======== Records supplied ========

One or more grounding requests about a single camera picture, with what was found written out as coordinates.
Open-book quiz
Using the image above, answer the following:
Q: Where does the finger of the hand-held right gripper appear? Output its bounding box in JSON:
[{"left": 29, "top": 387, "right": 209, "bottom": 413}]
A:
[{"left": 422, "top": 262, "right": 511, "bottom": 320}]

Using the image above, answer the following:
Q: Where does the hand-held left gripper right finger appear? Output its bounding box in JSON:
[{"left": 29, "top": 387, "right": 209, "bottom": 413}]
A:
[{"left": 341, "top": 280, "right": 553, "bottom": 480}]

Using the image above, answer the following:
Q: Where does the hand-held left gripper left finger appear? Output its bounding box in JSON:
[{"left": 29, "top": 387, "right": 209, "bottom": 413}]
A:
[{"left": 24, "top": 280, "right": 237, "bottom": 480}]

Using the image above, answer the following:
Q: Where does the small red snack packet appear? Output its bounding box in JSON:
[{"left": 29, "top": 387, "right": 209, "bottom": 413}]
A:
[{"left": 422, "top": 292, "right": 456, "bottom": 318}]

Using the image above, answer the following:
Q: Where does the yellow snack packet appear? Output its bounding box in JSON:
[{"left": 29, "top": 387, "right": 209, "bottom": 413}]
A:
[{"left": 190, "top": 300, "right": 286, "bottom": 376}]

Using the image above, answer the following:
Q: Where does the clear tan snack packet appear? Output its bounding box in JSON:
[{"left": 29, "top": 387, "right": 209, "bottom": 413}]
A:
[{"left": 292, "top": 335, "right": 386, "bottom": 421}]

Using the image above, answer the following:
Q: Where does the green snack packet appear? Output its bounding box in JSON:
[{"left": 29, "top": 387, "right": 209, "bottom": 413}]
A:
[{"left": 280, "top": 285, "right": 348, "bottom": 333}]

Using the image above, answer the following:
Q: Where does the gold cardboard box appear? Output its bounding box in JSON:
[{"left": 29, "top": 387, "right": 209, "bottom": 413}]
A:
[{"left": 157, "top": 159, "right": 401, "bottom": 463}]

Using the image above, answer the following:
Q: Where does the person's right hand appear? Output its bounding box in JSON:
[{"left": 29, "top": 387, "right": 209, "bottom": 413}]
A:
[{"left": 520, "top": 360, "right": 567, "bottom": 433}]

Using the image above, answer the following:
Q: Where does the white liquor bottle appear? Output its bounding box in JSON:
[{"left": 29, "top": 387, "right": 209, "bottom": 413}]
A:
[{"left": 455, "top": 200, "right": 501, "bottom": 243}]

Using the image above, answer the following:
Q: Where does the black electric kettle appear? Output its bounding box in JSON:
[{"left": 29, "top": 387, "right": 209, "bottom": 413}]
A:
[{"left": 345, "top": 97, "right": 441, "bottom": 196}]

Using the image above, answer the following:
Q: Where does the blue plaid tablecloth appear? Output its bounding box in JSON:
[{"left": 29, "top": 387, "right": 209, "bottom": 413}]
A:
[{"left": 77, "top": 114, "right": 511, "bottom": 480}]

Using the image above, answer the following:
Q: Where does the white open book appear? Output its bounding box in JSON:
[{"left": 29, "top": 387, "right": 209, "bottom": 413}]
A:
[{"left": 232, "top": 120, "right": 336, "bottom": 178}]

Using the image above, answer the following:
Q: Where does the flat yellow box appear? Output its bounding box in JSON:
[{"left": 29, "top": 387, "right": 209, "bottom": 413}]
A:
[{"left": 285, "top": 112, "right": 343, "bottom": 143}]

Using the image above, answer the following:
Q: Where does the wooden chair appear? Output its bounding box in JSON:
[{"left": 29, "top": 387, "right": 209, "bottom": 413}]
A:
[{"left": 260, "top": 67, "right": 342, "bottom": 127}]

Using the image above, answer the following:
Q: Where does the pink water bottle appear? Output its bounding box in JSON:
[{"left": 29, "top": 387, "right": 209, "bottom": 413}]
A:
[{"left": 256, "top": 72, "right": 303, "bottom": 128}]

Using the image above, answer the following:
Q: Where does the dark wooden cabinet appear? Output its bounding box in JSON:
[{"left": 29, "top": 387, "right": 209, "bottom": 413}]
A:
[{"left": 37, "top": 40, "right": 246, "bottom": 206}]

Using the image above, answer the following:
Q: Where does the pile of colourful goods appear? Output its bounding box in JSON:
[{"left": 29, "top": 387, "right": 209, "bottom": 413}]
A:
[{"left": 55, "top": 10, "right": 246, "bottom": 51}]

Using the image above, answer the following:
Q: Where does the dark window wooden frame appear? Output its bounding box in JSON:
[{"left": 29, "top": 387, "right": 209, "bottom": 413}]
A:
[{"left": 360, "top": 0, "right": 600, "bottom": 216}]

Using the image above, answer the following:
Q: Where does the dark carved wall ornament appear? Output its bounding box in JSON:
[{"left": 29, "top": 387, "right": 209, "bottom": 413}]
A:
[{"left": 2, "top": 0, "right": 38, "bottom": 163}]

========

### Problem to work on
Write down the entries above again. Copy them word for word.

### Result of the exercise
One or more grounding requests about a single camera picture, with what was found written out as coordinates.
Open-book quiz
Using the image above, answer the following:
Q: Where does the finger of the hand-held right gripper appear? Output its bounding box in JSON:
[{"left": 29, "top": 387, "right": 209, "bottom": 413}]
A:
[{"left": 422, "top": 262, "right": 511, "bottom": 320}]

Using the image above, answer the following:
Q: Where does the hand-held left gripper right finger appear? Output its bounding box in JSON:
[{"left": 29, "top": 387, "right": 209, "bottom": 413}]
A:
[{"left": 341, "top": 280, "right": 553, "bottom": 480}]

Using the image above, answer the following:
Q: Where does the hand-held left gripper left finger appear? Output its bounding box in JSON:
[{"left": 29, "top": 387, "right": 209, "bottom": 413}]
A:
[{"left": 24, "top": 280, "right": 237, "bottom": 480}]

Using the image above, answer the following:
Q: Where does the small red snack packet appear? Output its bounding box in JSON:
[{"left": 29, "top": 387, "right": 209, "bottom": 413}]
A:
[{"left": 422, "top": 292, "right": 456, "bottom": 318}]

Using the image above, answer the following:
Q: Where does the yellow snack packet appear? Output its bounding box in JSON:
[{"left": 29, "top": 387, "right": 209, "bottom": 413}]
A:
[{"left": 190, "top": 300, "right": 286, "bottom": 376}]

Using the image above, answer the following:
Q: Where does the clear tan snack packet appear? Output its bounding box in JSON:
[{"left": 29, "top": 387, "right": 209, "bottom": 413}]
A:
[{"left": 292, "top": 335, "right": 386, "bottom": 421}]

Using the image above, answer the following:
Q: Where does the green snack packet appear? Output its bounding box in JSON:
[{"left": 29, "top": 387, "right": 209, "bottom": 413}]
A:
[{"left": 280, "top": 285, "right": 348, "bottom": 333}]

Using the image above, answer the following:
Q: Where does the gold cardboard box appear? Output its bounding box in JSON:
[{"left": 29, "top": 387, "right": 209, "bottom": 413}]
A:
[{"left": 157, "top": 159, "right": 401, "bottom": 463}]

Using the image above, answer the following:
Q: Where does the person's right hand appear? Output its bounding box in JSON:
[{"left": 29, "top": 387, "right": 209, "bottom": 413}]
A:
[{"left": 520, "top": 360, "right": 567, "bottom": 433}]

Using the image above, answer the following:
Q: Where does the white liquor bottle appear? Output its bounding box in JSON:
[{"left": 29, "top": 387, "right": 209, "bottom": 413}]
A:
[{"left": 455, "top": 200, "right": 501, "bottom": 243}]

Using the image above, answer the following:
Q: Where does the black electric kettle appear? Output its bounding box in JSON:
[{"left": 29, "top": 387, "right": 209, "bottom": 413}]
A:
[{"left": 345, "top": 97, "right": 441, "bottom": 196}]

Using the image above, answer the following:
Q: Where does the blue plaid tablecloth appear? Output its bounding box in JSON:
[{"left": 29, "top": 387, "right": 209, "bottom": 413}]
A:
[{"left": 77, "top": 114, "right": 511, "bottom": 480}]

Using the image above, answer the following:
Q: Where does the white open book appear? Output its bounding box in JSON:
[{"left": 29, "top": 387, "right": 209, "bottom": 413}]
A:
[{"left": 232, "top": 120, "right": 336, "bottom": 178}]

Using the image above, answer the following:
Q: Where does the flat yellow box appear? Output its bounding box in JSON:
[{"left": 29, "top": 387, "right": 209, "bottom": 413}]
A:
[{"left": 285, "top": 112, "right": 343, "bottom": 143}]

Using the image above, answer the following:
Q: Where does the wooden chair appear? Output its bounding box in JSON:
[{"left": 29, "top": 387, "right": 209, "bottom": 413}]
A:
[{"left": 260, "top": 67, "right": 342, "bottom": 127}]

Using the image above, answer the following:
Q: Where does the pink water bottle appear? Output its bounding box in JSON:
[{"left": 29, "top": 387, "right": 209, "bottom": 413}]
A:
[{"left": 256, "top": 72, "right": 303, "bottom": 128}]

Using the image above, answer the following:
Q: Where does the dark wooden cabinet appear? Output its bounding box in JSON:
[{"left": 29, "top": 387, "right": 209, "bottom": 413}]
A:
[{"left": 37, "top": 40, "right": 246, "bottom": 206}]

Using the image above, answer the following:
Q: Where does the pile of colourful goods appear? Output its bounding box in JSON:
[{"left": 29, "top": 387, "right": 209, "bottom": 413}]
A:
[{"left": 55, "top": 10, "right": 246, "bottom": 51}]

Using the image above, answer the following:
Q: Where does the dark window wooden frame appear? Output its bounding box in JSON:
[{"left": 29, "top": 387, "right": 209, "bottom": 413}]
A:
[{"left": 360, "top": 0, "right": 600, "bottom": 216}]

Using the image above, answer the following:
Q: Where does the dark carved wall ornament appear? Output its bounding box in JSON:
[{"left": 29, "top": 387, "right": 209, "bottom": 413}]
A:
[{"left": 2, "top": 0, "right": 38, "bottom": 163}]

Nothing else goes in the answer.